John 1: Who Is This Jesus?

Who is this Jesus?

That is hardly a question we ask these days.  Most people have heard of Jesus and know something about his supposed identity. However, during John’s time this most certainly would have been the question people were asking.  Given the purpose statement of the book (see the Introduction post below) we know this question was especially the one John wanted to answer in his book.
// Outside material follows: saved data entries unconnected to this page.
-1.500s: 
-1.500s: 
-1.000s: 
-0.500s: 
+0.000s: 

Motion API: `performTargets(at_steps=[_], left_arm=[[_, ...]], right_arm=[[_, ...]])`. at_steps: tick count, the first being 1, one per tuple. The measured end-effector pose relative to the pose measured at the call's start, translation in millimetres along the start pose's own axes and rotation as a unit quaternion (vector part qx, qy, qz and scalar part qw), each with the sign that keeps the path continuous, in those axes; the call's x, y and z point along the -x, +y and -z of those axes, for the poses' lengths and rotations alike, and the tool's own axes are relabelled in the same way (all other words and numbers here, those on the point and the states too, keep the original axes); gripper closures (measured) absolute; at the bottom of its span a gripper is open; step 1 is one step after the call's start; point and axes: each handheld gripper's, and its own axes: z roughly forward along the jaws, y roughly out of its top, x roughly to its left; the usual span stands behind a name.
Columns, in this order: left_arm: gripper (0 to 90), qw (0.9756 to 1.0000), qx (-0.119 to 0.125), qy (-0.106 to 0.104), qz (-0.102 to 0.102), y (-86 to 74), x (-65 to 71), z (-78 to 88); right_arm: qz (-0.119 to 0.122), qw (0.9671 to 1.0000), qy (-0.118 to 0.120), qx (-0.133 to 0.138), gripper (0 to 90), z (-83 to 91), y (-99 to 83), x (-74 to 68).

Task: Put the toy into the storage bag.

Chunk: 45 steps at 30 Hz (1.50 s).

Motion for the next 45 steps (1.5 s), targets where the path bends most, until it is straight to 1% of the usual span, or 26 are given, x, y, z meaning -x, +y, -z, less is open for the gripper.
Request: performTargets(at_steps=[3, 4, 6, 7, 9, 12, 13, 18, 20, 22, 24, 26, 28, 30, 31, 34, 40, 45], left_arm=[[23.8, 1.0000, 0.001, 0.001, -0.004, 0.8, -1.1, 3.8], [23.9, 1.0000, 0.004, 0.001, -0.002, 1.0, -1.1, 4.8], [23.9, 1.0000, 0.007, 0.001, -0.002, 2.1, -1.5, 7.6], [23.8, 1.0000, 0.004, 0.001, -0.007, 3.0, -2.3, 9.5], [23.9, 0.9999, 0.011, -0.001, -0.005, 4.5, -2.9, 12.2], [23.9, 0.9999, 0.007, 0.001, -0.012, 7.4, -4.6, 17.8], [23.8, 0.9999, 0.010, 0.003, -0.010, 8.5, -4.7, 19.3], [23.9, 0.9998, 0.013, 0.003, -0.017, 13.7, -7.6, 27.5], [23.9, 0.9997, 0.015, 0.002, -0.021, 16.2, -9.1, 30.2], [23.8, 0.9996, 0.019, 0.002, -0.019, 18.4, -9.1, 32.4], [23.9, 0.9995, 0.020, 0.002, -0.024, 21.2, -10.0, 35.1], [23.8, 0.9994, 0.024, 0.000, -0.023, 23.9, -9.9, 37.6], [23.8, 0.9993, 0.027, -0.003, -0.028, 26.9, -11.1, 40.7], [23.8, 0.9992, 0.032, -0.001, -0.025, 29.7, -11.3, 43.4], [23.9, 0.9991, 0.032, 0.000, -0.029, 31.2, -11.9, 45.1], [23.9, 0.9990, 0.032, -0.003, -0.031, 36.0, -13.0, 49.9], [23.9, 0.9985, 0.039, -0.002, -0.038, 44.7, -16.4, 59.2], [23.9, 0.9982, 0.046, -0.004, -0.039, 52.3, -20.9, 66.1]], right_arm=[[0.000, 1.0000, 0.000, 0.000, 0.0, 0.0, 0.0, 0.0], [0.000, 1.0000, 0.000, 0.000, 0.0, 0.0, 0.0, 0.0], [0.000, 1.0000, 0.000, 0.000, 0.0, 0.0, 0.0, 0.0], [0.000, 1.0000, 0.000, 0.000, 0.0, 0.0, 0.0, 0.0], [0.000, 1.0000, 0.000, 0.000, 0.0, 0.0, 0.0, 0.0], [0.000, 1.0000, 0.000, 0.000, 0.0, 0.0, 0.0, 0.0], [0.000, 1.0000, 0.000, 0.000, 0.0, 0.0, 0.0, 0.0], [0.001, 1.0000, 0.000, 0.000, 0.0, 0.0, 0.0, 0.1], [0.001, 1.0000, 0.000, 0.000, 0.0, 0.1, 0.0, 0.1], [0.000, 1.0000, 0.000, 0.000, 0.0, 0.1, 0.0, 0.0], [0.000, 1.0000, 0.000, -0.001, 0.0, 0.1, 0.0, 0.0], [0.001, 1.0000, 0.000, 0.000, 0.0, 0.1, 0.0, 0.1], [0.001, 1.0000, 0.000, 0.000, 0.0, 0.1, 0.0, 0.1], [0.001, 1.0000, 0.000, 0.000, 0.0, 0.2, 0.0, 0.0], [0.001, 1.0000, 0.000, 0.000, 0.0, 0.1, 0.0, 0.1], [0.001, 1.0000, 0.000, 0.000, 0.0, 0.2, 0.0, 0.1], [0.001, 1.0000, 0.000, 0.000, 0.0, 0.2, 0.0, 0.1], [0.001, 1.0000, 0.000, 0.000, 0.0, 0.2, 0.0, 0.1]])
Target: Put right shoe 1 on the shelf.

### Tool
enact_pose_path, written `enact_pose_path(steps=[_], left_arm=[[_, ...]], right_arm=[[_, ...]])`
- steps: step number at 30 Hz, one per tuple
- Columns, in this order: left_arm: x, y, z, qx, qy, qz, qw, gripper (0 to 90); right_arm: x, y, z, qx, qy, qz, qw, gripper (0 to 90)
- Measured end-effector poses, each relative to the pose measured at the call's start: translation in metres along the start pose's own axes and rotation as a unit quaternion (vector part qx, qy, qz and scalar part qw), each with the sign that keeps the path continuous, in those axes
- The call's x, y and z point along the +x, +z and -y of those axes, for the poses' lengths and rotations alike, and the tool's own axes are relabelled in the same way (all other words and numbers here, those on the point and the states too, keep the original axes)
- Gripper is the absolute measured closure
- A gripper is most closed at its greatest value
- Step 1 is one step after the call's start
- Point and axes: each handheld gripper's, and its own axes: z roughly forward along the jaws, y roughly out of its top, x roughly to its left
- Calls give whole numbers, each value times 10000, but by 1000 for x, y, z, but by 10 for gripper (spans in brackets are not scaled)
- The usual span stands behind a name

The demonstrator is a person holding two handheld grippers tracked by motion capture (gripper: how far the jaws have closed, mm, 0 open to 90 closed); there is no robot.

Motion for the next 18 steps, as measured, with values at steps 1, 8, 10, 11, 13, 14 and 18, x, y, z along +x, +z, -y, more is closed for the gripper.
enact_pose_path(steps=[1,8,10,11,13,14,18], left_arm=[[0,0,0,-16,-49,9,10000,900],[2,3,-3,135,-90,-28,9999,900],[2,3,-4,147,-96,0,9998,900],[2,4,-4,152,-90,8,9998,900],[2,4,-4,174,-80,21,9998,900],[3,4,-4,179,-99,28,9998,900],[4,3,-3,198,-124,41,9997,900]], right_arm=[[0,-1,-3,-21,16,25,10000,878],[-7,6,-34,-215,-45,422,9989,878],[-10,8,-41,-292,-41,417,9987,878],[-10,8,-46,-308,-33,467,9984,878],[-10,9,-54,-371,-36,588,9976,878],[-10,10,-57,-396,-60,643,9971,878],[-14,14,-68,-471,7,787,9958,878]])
So it is no wonder that John starts his gospel with a wonderful, lyrical, slightly cryptic explanation of the nature of this Jesus whose story we will hear.  In the first fourteen verses of this first chapter we learn that Jesus is all of the following:

  • Eternal (1:1a)
  • Close in proximity to God (1:1b)
  • One in nature and identity with God (1:1c)
  • The source of all created things (1:3)
  • The source of life (1:4a)
  • The source of light in the midst of darkness (1:4b)
  • The one who brings illumination (1:9)
  • An enfleshed human being (1:10a, 14)
  • Rejected by much of the world (1:10b)
  • Authoritative (1:12)
  • The son of God (1:14a)
  • Full of grace (1:14b)
  • Full of truth (1:14b)

Jesus is the fully human, fully divine son of God who is the source of all things good.  Though all authority is his, people can still find a way to reject this Jesus.  Nonetheless, true life and light can be found in him.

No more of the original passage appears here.